As such, OO is capable of producing accurate now-casts, hind-casts, re-analyses and future forecasts of the ocean including state of the living resources, covering global-to-coastal marine environments and ecosystems through rapid transmission of observational data. These observational data, generated by means of mathematical forecasting models can foretell early warnings of adverse weather changes, electronic charts, prime routes for ships, ocean currents and even the productivity. Being a fairly new concept, OO has managed to provide accurate and valuable real time data on marine and coastal environment, marine resources, marine resources, marine safety and climate and seasonal forecasting.

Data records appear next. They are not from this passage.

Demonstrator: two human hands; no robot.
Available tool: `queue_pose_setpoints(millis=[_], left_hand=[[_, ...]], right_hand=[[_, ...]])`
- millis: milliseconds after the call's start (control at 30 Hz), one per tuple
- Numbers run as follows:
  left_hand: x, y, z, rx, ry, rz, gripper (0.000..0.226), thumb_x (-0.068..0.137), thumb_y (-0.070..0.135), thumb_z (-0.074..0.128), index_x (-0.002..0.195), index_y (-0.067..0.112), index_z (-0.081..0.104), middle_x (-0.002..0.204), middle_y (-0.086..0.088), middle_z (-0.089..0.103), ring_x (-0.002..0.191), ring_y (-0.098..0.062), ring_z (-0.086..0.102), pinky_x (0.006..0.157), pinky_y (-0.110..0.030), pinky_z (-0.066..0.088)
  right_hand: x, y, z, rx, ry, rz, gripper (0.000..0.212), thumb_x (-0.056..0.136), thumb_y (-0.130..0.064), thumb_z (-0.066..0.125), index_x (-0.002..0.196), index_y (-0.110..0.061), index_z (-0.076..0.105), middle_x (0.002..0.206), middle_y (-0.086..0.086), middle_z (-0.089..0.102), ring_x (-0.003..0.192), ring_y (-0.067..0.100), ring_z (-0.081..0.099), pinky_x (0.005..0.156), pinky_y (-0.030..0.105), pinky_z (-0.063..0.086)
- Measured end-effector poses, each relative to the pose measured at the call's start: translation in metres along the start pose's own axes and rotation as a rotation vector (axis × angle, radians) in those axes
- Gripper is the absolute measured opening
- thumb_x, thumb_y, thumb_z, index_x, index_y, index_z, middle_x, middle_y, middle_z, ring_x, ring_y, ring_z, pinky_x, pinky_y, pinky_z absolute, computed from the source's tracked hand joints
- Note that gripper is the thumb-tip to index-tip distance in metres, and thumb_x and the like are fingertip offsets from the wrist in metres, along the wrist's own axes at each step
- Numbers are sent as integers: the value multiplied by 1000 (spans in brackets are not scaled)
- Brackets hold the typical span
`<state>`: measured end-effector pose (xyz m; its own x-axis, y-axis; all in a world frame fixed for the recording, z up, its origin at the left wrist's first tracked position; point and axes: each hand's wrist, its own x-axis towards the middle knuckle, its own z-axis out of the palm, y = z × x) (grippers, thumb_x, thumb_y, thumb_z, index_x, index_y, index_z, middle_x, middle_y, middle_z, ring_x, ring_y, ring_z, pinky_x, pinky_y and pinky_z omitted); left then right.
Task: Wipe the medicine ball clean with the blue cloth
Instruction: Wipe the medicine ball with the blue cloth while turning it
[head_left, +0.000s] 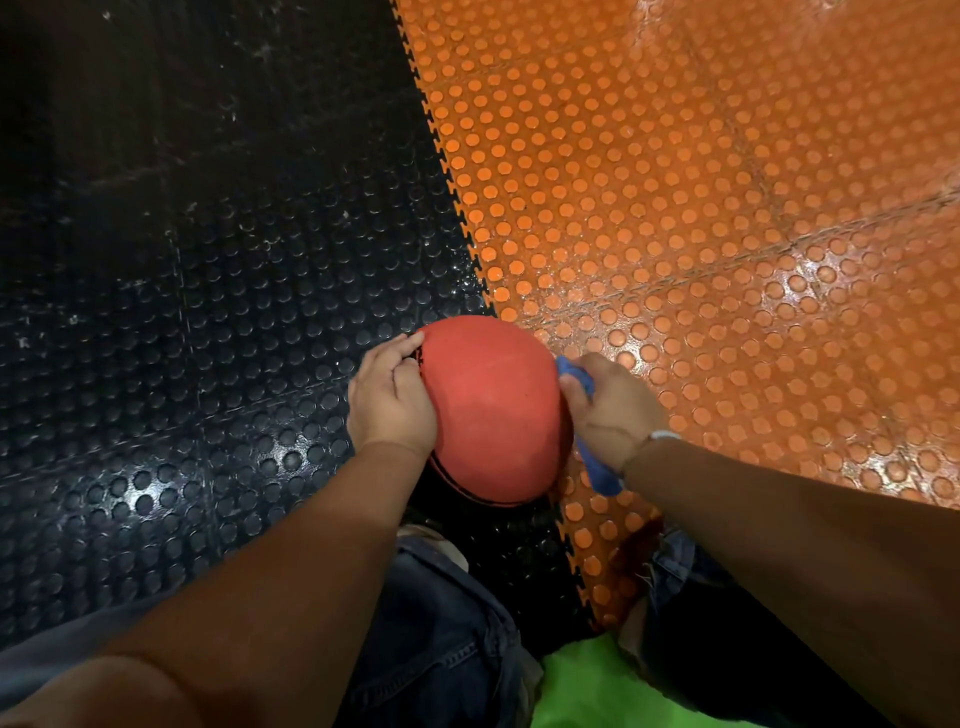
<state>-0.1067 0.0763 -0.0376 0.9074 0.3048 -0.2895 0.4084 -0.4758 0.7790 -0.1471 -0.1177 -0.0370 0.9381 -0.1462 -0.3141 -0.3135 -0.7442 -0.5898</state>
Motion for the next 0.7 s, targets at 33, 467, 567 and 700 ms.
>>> queue_pose_setpoints(millis=[33, 467, 567, 700], left_hand=[[2, 1, -1, -5, 0, -19, 40, 81, 30, 32, 101, 40, 66, 120, 19, 55, 120, -11, 47, 101, -27, 33], [3, 21, 13, 121, 65, -144, 40, 94, 23, 32, 113, 40, 62, 132, 15, 50, 123, -18, 44, 105, -48, 34], [10, 23, 13, 131, 57, -145, 40, 93, 22, 32, 116, 37, 62, 133, 12, 50, 125, -19, 43, 107, -46, 33], [13, 20, 10, 108, 22, -131, 39, 93, 26, 32, 114, 40, 62, 132, 14, 50, 123, -17, 45, 107, -47, 34]], right_hand=[[-4, -9, 3, 11, 20, -13, 35, 97, -36, 39, 124, -18, 51, 121, 5, 53, 105, 20, 52, 84, 27, 39], [-16, -40, 8, -90, 124, -94, 32, 95, -41, 36, 116, -23, 53, 112, 1, 48, 99, 19, 51, 80, 34, 48], [-27, -49, 11, -198, 101, -439, 30, 90, -38, 38, 102, -25, 62, 101, 2, 56, 86, 24, 53, 67, 38, 51], [-6, -10, -1, -194, 5, -289, 32, 96, -36, 35, 113, -22, 59, 115, 5, 54, 95, 22, 55, 77, 38, 53]])
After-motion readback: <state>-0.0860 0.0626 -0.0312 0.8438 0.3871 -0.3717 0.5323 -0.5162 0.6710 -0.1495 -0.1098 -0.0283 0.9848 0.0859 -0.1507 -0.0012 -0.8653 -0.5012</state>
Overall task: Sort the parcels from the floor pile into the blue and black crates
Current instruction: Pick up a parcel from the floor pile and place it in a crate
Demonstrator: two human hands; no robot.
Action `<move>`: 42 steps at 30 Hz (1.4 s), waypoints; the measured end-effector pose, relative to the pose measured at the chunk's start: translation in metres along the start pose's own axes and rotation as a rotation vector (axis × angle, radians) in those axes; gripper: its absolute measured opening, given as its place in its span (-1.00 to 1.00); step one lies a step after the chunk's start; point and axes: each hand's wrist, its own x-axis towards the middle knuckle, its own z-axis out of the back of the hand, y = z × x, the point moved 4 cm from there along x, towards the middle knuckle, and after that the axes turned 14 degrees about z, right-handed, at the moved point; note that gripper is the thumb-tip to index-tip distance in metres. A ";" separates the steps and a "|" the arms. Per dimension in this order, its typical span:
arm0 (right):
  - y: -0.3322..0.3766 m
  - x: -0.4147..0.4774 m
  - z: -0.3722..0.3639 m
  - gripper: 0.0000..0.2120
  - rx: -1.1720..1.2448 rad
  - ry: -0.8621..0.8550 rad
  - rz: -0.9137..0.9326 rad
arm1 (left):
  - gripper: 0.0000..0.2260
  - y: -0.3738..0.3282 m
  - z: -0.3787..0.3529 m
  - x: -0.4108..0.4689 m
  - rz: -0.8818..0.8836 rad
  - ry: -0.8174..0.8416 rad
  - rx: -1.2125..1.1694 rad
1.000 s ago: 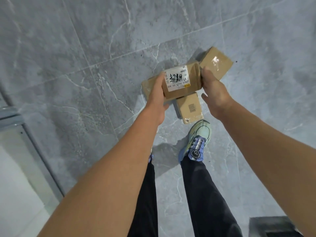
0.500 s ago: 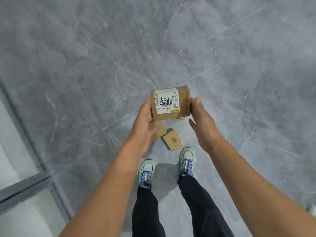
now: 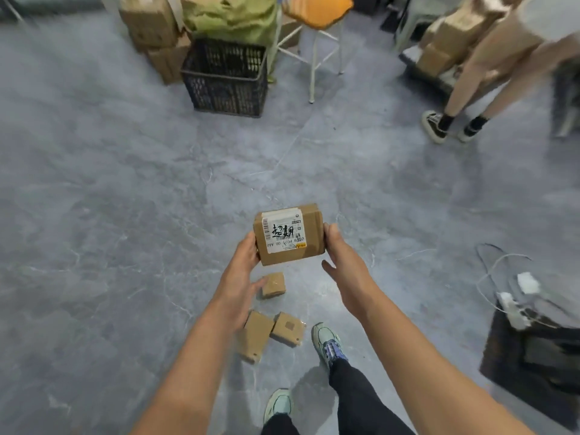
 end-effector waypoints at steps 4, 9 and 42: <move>0.027 -0.061 0.033 -0.57 0.047 -0.147 0.063 | -0.72 -0.016 -0.034 -0.035 -0.021 0.131 0.138; 0.045 -0.129 0.073 -0.49 0.076 -0.342 0.109 | -0.62 -0.026 -0.089 -0.071 -0.040 0.320 0.350; -0.112 -0.737 0.280 -0.67 0.418 -1.408 0.210 | -0.54 0.346 -0.461 -0.414 -0.005 1.114 1.236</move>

In order to deliver successful and accurate forecasts, there must be enough ocean observations available with super computer facilities and models to decipher and disseminate the data. As a result of such, the OO facilities were limited and applied by financially and technically competent nations, such as the USA. In other developing nations, most OOs are run either by national weather centres or by coordinated partnerships between government and various research organisations.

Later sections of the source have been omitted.